THis is really great stuff. I am working on an advanced stats project for school. Because I am a Seattle Seahawks fan, and yes I still roll in my sleep over the SB loss to Pittsburgh, I am trying to find a correlation between penalties and impact of momentum in a game. Not sure if a statistical model is the best tool to predict this... Any advice?

First you'd have to figure out a way to define and measure momentum. I'm not convinced there's any such thing.

One thing I might do is use win probability to evaluate a team's WP before a big penalty and after the penalty. You could select high profile game-turning penalties (like in the SEA-PIT SB) as case studies.

Hi Brian;

I was rereading one of your old (and great! posts Some questions about your model.

Are all! 9 variables in your prediction model

'repeatable ( i.e. attributed to skill)

If so could you post your findings i.e. first half to second half correlations ..this way we could see how much luck is invlove in each variable

Thanks I seem to recall in later posts you raising the point that def. interceptions weren't. (I also wonder if penalty rate might be part luck since it depends on ref. judgement and when you get the penalty (similiar notion to your idea of when a team gets a series of first downs?)

If so, have you removed or altered interceptions from your model?

2. Does rushing eff. corrlate at all with first downs?

I realize you seem to have proved that running doesn't set upthe past..However..I have a habit of checking team stats after an upset..and alot of time the 'upset' team had a large difference in run efficency ..even when they had an equal deficency in pass efficency..I know these upsets could just be part of 'luck' however it seems that when a team has a 'dominate' advantage in run officeny then it makes the defence have to play run and pass..and was just thinking that

these teams might have shorter pass completions by choice since they are in 2nd and short and 3rd and short more often..(thus a correlation from run eff.to fd)

3. My math is average but does a .61 correlation mean that .61^2 =36% ishow much the stat explains the results?

thanks Dan

Brain,

Anecdotally, mean reversion seems to play a role in sports, i.e, teams that lose big seem to have a tendency to come back in a big way the following game and vice versa. Have you seen this effect in the data?

Brian, I have been playing with the dataset you provided and can match your results on all but Off Pen Rate. The best I can get for it is a correlation of -.27 which leads to an R^2 of .725 ... can you shed some light on what stats you used to figure the penalty rate? I've tried about all the combinations (ie off + def, number and yds, etc) and no luck.

KenyonLV

How did you calculate the constant in the coefficient tables?

Incredible research and website.
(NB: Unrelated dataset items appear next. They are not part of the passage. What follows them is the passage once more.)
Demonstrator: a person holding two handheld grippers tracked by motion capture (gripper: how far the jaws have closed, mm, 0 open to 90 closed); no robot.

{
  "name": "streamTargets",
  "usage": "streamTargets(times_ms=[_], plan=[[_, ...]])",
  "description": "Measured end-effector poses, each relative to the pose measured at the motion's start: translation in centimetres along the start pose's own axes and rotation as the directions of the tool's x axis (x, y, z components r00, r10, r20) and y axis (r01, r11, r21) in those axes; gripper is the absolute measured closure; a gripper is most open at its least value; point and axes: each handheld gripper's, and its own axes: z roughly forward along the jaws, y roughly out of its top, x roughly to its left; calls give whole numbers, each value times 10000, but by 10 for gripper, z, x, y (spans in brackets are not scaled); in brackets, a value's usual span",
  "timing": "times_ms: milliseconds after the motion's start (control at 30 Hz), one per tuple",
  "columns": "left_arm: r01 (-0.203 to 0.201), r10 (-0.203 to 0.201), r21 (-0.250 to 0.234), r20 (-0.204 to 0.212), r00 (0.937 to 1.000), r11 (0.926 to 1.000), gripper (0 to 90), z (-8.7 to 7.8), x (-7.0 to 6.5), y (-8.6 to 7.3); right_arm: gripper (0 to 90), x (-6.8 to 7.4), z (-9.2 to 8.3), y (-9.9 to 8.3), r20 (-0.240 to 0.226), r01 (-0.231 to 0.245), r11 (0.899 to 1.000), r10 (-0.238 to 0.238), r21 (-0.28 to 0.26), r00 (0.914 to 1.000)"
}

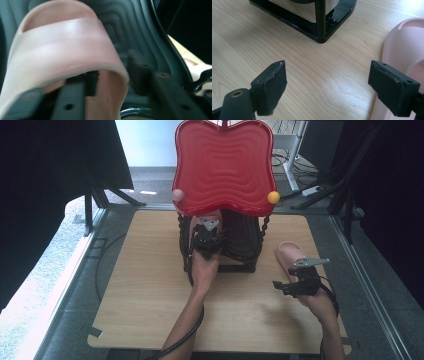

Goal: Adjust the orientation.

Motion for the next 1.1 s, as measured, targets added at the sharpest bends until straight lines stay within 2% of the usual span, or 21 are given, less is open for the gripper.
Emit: streamTargets(times_ms=[33,67,167,233,367,400,433,467,500,567,600,633,667,700,767,800,867,900,1033,1067,1100], plan=[[0,0,0,0,10000,10000,506,0,0,0,150,0,0,0,0,0,10000,0,0,10000],[-165,163,51,273,9995,9999,478,-3,0,-1,150,0,0,0,19,6,10000,-6,5,10000],[-300,293,104,565,9980,9995,401,-7,0,-2,150,0,0,0,13,10,10000,-10,-1,10000],[-695,663,262,1101,9917,9972,368,-18,3,-5,150,0,0,0,19,39,10000,-39,-16,10000],[-1279,1213,335,1535,9807,9912,352,-36,7,-12,150,0,0,0,22,36,10000,-36,-6,10000],[-1467,1400,302,1627,9767,9887,366,-40,8,-14,150,1,0,0,36,35,10000,-35,4,10000],[-1534,1468,290,1631,9756,9877,383,-45,9,-16,150,1,0,0,24,47,10000,-47,2,10000],[-1748,1671,295,1737,9705,9842,415,-50,10,-18,150,1,0,0,11,37,10000,-37,7,10000],[-1748,1671,295,1737,9705,9842,448,-50,10,-18,150,1,0,0,18,45,10000,-45,1,10000],[-1961,1849,383,1980,9626,9798,502,-58,13,-23,150,1,0,0,19,29,10000,-29,1,10000],[-2369,2207,490,2225,9496,9703,550,-65,16,-29,150,1,0,0,18,34,10000,-34,12,10000],[-2369,2207,490,2225,9496,9703,564,-65,16,-29,150,1,0,0,18,34,10000,-34,12,10000],[-2518,2334,593,2199,9472,9660,592,-68,16,-32,150,2,1,0,44,57,10000,-57,17,10000],[-2720,2494,680,2356,9393,9599,618,-74,18,-39,150,2,1,0,22,68,10000,-68,30,10000],[-2751,2500,752,2425,9374,9585,652,-76,19,-43,150,2,2,1,6,76,10000,-76,51,10000],[-2839,2548,839,2553,9327,9552,675,-81,21,-50,150,3,2,1,-12,121,9999,-121,58,9999],[-2799,2494,870,2599,9329,9561,714,-83,22,-53,150,4,3,1,-29,134,9999,-134,75,9999],[-2819,2480,938,2711,9301,9548,735,-87,23,-60,150,4,3,1,-35,142,9999,-142,80,9999],[-2768,2372,1035,2905,9270,9553,819,-92,22,-71,151,5,4,1,-26,168,9998,-168,110,9999],[-2793,2384,1070,2918,9263,9542,819,-94,21,-76,151,5,4,1,-16,168,9998,-168,121,9999],[-2850,2420,1124,2947,9244,9519,863,-96,19,-82,151,5,4,1,-17,184,9998,-184,118,9998]])
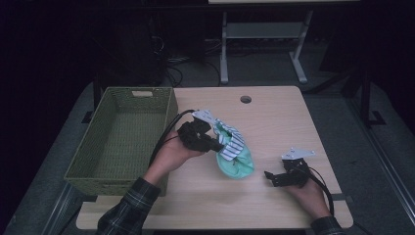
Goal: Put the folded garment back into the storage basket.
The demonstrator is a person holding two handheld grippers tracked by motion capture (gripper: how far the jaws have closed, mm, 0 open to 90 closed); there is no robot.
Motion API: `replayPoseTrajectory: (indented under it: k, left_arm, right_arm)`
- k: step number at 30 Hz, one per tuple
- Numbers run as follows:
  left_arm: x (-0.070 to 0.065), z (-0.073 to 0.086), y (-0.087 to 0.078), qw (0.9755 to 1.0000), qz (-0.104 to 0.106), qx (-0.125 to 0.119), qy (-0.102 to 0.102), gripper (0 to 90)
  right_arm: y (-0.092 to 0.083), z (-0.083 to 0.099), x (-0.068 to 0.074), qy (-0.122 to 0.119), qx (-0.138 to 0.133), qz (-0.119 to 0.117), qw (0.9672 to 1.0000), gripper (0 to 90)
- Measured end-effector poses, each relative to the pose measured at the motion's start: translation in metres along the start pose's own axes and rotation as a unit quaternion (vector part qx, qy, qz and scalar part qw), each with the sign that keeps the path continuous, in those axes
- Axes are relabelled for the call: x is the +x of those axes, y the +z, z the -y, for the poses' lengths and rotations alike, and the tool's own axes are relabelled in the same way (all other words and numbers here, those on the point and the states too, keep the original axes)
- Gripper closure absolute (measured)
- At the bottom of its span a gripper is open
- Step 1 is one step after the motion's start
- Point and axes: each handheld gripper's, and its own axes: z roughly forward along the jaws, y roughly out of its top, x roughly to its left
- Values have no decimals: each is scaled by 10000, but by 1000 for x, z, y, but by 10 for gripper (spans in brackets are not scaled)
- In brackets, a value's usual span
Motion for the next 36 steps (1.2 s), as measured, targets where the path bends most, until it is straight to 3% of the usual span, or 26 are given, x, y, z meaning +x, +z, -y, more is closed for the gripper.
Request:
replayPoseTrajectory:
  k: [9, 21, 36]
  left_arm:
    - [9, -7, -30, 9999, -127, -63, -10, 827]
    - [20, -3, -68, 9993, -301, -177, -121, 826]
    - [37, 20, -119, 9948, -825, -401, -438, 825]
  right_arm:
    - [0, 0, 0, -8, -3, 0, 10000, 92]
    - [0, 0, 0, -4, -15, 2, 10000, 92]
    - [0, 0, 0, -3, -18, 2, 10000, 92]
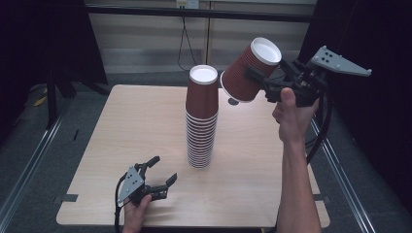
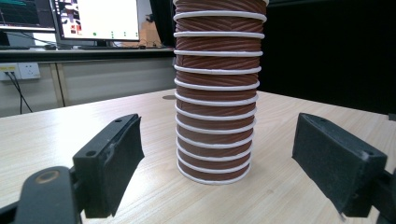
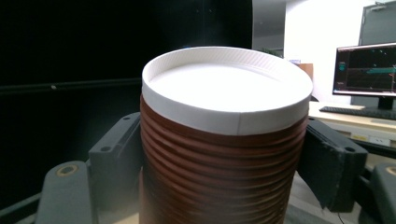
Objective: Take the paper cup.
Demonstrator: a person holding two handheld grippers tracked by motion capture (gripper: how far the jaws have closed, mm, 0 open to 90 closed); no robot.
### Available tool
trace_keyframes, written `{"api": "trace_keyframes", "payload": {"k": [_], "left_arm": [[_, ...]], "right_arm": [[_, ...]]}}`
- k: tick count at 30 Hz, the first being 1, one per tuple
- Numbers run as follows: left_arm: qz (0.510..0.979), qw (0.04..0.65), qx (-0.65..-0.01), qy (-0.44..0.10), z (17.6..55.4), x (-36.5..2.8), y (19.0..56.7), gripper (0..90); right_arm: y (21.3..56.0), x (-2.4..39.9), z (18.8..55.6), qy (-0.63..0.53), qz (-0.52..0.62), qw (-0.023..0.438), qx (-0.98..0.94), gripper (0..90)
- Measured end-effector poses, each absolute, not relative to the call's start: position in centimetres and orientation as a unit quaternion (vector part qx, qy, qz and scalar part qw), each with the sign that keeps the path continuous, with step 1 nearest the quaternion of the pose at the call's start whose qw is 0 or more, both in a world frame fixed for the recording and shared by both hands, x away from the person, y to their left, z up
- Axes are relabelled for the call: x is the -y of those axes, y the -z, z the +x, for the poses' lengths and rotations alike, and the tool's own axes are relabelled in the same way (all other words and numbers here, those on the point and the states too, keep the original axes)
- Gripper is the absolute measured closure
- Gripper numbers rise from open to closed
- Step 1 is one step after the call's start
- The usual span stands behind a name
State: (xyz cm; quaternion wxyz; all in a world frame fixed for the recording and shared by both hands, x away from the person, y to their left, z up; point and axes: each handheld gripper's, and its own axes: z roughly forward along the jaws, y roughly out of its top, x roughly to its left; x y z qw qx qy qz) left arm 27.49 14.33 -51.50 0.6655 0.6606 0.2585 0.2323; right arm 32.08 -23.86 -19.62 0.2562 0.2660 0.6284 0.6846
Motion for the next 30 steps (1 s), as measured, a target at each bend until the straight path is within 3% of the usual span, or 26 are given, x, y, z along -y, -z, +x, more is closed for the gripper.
{"api": "trace_keyframes", "payload": {"k": [30], "left_arm": [[0.665,0.661,-0.254,-0.237,27.7,-14.4,51.4,15.6]], "right_arm": [[26.5,25.1,30.6,-0.645,0.304,0.251,-0.655,22.2]]}}
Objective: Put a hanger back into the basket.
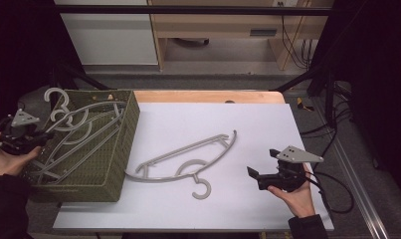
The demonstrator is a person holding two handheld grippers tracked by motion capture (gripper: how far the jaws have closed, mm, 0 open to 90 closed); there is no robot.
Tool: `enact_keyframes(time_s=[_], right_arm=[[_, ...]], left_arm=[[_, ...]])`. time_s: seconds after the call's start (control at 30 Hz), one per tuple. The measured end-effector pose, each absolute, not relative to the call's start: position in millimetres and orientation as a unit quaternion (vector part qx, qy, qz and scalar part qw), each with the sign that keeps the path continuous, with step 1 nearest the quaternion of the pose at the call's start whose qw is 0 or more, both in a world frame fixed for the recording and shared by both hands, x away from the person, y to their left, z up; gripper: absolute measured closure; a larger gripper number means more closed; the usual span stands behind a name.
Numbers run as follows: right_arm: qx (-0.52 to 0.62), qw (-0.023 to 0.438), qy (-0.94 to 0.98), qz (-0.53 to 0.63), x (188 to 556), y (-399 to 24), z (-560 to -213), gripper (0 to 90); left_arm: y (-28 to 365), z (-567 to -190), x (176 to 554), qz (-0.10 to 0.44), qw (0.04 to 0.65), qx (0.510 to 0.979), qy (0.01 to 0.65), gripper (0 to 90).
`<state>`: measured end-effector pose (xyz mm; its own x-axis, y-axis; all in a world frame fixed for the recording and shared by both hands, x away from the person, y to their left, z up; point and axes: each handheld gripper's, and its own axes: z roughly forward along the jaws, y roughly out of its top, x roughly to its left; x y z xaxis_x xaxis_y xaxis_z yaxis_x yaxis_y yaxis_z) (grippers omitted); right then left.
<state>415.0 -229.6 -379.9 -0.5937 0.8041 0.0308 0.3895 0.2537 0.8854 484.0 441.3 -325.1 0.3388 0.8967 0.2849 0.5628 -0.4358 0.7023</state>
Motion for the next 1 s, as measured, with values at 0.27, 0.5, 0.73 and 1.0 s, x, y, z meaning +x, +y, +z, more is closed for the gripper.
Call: enact_keyframes(time_s=[0.27,0.5,0.73,1.0], right_arm=[[0.392,0.221,0.761,0.468,415,-229,-380,4.5],[0.393,0.22,0.761,0.467,416,-229,-381,4.5],[0.391,0.22,0.763,0.465,416,-228,-381,4.6],[0.392,0.22,0.761,0.467,416,-229,-380,4.7]], left_arm=[[441,-338,490,0.353,0.247,0.771,0.469,81.7],[439,-342,493,0.353,0.266,0.767,0.466,81.7],[444,-361,499,0.322,0.265,0.769,0.484,81.6],[437,-368,502,0.301,0.236,0.782,0.492,75.8]])
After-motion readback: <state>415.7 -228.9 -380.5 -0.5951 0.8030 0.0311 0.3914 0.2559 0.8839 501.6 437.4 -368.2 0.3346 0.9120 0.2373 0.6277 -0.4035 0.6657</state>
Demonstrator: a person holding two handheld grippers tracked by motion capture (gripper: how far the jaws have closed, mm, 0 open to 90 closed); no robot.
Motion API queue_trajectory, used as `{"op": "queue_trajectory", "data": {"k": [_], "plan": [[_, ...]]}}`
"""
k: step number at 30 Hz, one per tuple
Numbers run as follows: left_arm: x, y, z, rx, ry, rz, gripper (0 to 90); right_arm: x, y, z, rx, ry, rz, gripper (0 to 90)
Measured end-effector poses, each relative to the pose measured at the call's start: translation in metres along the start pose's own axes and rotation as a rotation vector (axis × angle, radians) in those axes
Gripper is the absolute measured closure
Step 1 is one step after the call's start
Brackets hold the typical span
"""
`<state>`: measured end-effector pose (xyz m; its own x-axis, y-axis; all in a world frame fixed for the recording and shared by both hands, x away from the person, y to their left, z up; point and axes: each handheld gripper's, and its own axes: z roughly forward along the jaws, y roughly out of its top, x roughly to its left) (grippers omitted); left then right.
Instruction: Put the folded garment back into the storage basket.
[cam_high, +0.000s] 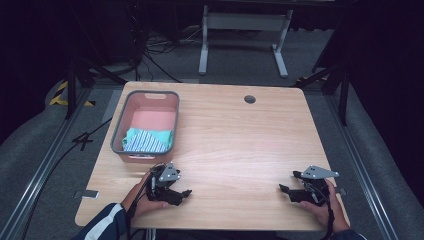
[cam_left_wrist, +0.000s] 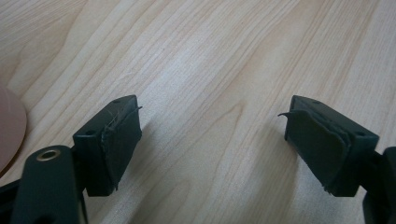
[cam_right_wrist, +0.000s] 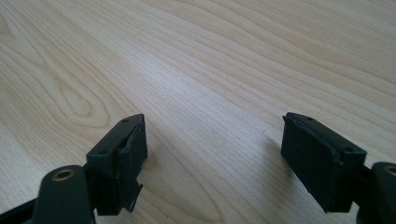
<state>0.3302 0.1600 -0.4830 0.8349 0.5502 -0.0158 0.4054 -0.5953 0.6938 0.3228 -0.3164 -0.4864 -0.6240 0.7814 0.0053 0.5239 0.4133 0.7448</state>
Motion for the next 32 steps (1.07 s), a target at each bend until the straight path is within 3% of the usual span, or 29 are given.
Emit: {"op": "queue_trajectory", "data": {"k": [32], "plan": [[-0.0003,0.0009,0.0013,0.002,-0.004,-0.003,15.3,-0.0006,0.0002,0.0002,0.0,0.005,-0.003,22.9]]}}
I am 17 years old and very interested in football spreads and statistics. I am very curious how you got each of the co-efficients for each category in the table and was wondering why Def FFumble Rate has a negative correlation. I believe that forcing fumbles from a defensive stand-point is positive. Thank you for all of this!

Brian, shouldn't yards per attempt (whehter rushing or passing) be the same, and thus have the same coefficents? ie. a particular game has a result (dep. variable) and independent variables such as passing yards per attempt. but if team A gets 7 ypa, then team B gives up 7 ypa.

or am I not looking at this correctly?

thanks